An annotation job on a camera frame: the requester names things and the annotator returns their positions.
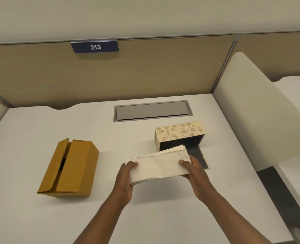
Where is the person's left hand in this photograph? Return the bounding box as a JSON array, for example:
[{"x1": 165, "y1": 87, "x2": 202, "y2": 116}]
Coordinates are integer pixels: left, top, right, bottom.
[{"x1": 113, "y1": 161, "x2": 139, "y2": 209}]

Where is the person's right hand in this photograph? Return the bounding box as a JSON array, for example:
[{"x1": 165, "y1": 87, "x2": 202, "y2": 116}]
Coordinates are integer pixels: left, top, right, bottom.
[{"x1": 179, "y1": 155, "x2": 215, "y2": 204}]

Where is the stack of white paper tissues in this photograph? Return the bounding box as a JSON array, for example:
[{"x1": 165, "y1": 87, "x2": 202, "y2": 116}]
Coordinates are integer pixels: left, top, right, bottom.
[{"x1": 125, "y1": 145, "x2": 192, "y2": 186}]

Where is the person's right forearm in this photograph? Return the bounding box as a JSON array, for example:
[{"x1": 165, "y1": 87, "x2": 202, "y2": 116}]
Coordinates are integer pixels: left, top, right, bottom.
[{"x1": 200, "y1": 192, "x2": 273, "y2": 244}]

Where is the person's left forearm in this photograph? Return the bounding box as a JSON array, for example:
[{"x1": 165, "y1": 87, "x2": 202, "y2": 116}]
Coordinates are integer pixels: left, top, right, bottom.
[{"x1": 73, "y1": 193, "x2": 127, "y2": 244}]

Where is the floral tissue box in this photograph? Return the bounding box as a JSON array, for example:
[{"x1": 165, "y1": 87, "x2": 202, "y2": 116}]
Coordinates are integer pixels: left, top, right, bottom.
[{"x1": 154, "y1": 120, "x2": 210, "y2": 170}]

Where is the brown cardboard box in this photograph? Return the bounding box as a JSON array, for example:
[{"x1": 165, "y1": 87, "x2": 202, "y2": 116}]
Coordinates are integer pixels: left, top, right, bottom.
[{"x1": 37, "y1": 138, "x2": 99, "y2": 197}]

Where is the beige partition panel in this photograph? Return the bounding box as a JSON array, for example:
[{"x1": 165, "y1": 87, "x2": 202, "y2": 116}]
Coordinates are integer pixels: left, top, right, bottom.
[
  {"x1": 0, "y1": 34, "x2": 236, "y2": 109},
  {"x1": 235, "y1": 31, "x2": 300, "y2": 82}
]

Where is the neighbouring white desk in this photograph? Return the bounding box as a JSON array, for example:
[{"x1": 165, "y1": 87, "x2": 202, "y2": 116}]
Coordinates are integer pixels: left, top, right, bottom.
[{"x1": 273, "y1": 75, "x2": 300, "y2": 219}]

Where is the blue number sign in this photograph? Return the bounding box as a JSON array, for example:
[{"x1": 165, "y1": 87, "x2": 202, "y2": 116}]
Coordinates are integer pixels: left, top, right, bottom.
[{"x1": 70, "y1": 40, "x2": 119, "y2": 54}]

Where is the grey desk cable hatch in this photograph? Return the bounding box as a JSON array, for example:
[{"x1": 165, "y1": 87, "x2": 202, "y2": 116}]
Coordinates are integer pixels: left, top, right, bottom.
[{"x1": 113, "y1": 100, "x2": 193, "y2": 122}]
━━━━━━
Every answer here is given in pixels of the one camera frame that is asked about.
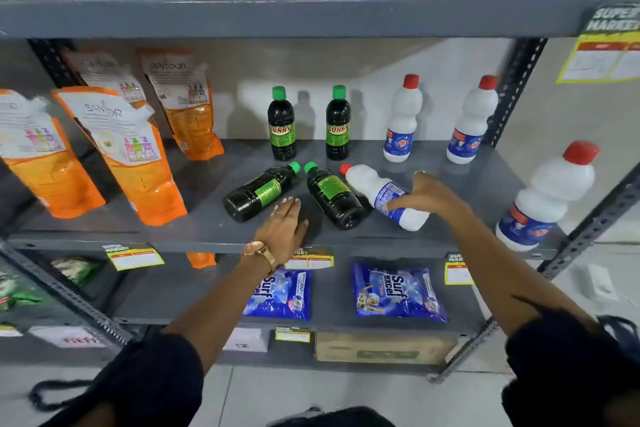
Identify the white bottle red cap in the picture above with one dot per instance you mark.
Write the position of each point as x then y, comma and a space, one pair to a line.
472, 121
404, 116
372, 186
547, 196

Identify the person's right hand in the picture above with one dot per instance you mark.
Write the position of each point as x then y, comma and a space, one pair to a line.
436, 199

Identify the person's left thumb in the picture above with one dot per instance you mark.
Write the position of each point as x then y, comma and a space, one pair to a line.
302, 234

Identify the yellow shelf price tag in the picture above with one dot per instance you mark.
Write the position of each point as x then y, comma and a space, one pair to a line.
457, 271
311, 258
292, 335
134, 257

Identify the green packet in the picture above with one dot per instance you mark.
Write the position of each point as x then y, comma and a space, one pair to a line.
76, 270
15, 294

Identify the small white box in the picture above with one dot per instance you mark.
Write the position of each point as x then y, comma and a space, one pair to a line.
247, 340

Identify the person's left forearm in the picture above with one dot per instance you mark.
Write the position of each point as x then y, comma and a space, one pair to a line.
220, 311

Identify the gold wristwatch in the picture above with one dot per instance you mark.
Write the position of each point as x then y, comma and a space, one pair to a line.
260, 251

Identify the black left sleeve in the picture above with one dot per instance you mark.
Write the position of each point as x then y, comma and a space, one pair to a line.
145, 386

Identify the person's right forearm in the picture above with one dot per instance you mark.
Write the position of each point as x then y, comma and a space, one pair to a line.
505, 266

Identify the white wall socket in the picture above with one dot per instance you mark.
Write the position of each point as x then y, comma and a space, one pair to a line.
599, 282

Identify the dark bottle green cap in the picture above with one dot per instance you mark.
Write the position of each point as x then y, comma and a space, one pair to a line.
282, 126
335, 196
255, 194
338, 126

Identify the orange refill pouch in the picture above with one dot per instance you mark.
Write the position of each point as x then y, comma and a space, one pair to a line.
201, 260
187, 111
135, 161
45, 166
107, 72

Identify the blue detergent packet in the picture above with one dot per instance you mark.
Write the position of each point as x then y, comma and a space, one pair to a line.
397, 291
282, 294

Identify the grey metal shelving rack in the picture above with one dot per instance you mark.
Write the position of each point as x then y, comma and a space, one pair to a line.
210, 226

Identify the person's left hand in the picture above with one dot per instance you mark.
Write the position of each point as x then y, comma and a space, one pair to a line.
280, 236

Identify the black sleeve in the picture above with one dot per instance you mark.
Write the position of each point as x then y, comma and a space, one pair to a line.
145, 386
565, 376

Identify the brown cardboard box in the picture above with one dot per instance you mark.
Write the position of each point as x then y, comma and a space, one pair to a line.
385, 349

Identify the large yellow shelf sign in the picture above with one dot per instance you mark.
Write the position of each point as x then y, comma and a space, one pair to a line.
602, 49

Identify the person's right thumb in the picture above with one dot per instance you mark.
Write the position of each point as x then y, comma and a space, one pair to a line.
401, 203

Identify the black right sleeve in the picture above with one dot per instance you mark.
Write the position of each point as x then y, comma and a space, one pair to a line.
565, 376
━━━━━━
ABOUT THIS TASK →
Copy out each line of the material in which the word "packet" turns up.

REPLY TO THE EXERCISE →
Identify the green packet in the picture above with one dot per instance you mark.
Identify the blue detergent packet in the picture above with one dot per instance you mark.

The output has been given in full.